Beginning with the line that holds "Q: Give the pixel coordinates of points on the cartoon", please retype each line through the end of the listing below, both ends included, and nothing more.

+ + + + +

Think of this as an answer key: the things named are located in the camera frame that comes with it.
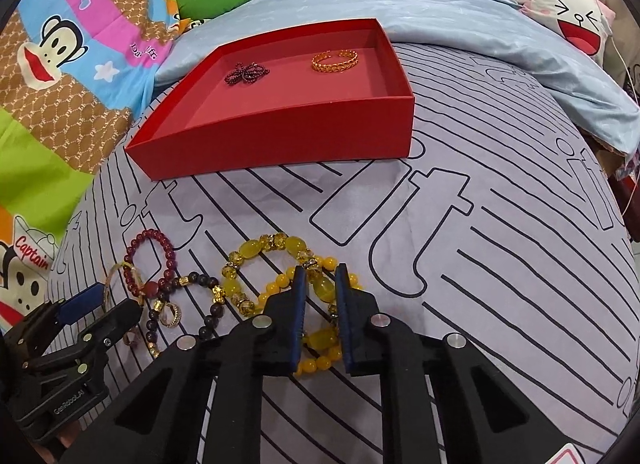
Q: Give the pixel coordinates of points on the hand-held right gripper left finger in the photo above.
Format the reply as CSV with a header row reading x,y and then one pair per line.
x,y
300,316

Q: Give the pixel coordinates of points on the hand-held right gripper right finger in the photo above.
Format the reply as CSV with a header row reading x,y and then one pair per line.
x,y
344,319

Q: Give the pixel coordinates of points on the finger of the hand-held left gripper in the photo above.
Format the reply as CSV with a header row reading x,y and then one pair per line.
x,y
117,319
80,304

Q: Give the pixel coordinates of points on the gold hoop earring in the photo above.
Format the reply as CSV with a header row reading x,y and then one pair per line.
x,y
131,337
172,315

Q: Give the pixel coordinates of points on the thin gold bangle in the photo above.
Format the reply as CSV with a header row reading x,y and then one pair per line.
x,y
114,269

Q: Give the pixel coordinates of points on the red cardboard box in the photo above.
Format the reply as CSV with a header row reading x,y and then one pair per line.
x,y
300,144

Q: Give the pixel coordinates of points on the grey striped bedsheet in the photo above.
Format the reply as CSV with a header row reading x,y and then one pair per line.
x,y
475,269

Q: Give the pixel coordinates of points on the cartoon monkey blanket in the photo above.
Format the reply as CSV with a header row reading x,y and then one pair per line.
x,y
75,94

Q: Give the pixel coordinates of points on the light blue quilt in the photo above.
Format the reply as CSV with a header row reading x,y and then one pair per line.
x,y
450,24

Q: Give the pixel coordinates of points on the pink cartoon face cushion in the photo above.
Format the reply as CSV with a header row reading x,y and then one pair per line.
x,y
575,14

+ + + + +

* Answer area:
Q: Give the pixel coordinates of points on the cartoon monkey blanket in the photo above.
Format the reply as CSV with a header row reading x,y and then one pair per line.
x,y
75,94

Q: Give the pixel coordinates of points on the light blue quilt in the photo above.
Format the reply as CSV with a header row reading x,y and then one pair per line.
x,y
450,24

Q: Give the pixel coordinates of points on the pink cartoon face cushion in the photo above.
Format the reply as CSV with a header row reading x,y and then one pair per line.
x,y
575,14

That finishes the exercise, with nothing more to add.